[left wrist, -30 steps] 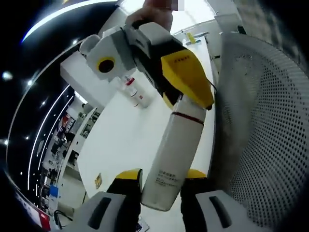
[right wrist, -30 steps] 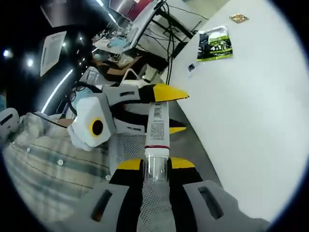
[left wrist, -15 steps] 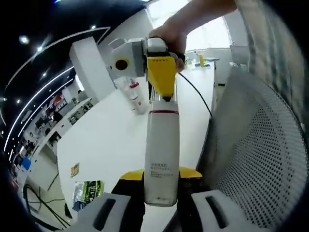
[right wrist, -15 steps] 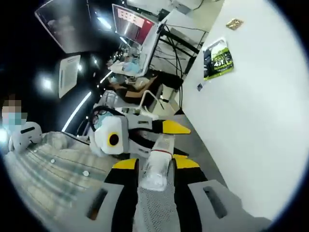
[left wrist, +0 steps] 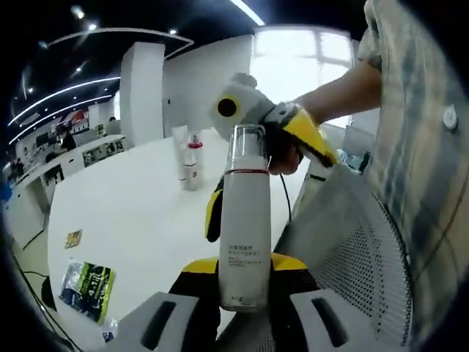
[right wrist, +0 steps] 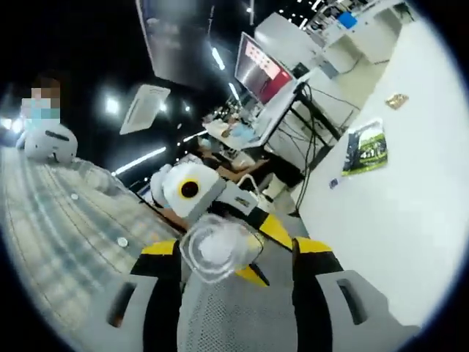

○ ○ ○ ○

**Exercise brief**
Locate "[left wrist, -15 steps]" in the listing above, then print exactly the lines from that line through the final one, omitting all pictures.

**Worked solution**
[left wrist, -15 steps] 
[right wrist, -15 steps] 
[left wrist, +0 steps] 
[right wrist, +0 steps] 

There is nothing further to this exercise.